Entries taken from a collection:
• • • • • • •
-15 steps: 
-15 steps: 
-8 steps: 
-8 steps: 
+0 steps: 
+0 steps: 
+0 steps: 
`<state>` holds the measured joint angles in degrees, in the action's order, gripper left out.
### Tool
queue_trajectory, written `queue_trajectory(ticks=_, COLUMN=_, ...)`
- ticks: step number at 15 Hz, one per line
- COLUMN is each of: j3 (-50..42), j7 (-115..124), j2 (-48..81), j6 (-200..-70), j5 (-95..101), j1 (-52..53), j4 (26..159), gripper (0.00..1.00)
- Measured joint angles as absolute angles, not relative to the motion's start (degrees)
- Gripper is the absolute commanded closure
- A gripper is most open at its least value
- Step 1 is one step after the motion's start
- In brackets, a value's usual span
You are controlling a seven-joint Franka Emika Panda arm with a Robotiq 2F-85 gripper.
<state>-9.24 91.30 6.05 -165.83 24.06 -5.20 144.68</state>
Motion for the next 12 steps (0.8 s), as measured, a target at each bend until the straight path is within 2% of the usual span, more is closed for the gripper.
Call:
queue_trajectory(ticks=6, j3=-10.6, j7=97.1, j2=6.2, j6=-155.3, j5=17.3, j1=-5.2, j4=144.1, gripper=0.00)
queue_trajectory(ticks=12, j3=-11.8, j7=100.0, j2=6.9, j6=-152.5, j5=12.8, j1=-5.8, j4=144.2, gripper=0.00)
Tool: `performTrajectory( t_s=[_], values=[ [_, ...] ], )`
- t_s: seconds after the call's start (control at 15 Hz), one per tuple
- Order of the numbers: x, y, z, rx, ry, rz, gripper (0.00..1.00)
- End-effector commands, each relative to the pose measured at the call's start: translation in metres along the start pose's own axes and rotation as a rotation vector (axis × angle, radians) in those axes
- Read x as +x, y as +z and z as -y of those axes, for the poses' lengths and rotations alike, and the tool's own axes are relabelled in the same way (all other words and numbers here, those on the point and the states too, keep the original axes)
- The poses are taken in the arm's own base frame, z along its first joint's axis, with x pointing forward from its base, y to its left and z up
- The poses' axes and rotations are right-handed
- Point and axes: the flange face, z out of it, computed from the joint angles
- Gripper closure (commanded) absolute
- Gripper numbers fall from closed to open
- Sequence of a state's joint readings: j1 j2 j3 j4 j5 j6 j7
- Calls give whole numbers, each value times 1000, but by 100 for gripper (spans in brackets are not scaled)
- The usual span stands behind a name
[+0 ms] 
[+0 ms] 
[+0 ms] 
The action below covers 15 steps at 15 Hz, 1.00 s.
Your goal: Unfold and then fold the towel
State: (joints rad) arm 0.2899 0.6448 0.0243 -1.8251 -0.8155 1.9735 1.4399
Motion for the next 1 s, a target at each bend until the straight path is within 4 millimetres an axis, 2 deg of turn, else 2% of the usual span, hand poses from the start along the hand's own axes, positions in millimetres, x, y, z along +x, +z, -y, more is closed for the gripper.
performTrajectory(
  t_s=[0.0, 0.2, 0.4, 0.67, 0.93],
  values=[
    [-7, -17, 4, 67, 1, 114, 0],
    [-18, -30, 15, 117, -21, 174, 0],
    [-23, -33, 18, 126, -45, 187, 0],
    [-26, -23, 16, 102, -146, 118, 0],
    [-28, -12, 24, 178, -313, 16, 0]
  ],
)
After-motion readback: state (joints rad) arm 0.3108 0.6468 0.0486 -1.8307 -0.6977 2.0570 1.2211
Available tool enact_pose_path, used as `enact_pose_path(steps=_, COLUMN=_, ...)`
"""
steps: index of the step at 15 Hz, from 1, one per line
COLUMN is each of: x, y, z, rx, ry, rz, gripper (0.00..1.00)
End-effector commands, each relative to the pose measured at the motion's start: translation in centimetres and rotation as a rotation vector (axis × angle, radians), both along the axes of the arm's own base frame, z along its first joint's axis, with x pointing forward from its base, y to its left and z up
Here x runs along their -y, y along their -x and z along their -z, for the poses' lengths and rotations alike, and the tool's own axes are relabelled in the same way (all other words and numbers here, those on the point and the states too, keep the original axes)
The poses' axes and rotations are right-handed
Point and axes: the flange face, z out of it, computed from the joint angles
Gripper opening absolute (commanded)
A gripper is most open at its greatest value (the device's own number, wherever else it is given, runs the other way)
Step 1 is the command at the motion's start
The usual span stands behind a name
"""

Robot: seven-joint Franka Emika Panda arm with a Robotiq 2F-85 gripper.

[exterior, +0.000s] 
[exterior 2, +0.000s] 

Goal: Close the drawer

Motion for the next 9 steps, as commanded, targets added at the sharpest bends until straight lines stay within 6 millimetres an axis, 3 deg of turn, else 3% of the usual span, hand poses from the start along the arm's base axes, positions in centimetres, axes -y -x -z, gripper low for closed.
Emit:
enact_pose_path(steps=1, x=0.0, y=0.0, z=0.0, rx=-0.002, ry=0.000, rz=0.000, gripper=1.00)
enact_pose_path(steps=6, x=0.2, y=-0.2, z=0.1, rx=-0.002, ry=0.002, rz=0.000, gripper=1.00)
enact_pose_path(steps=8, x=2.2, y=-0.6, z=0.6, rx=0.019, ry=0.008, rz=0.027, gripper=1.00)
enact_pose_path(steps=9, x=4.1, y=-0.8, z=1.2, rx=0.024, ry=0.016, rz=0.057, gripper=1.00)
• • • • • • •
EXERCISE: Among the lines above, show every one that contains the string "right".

WRITTEN SOLUTION:
- The poses' axes and rotations are right-handed
The poses' axes and rotations are right-handed

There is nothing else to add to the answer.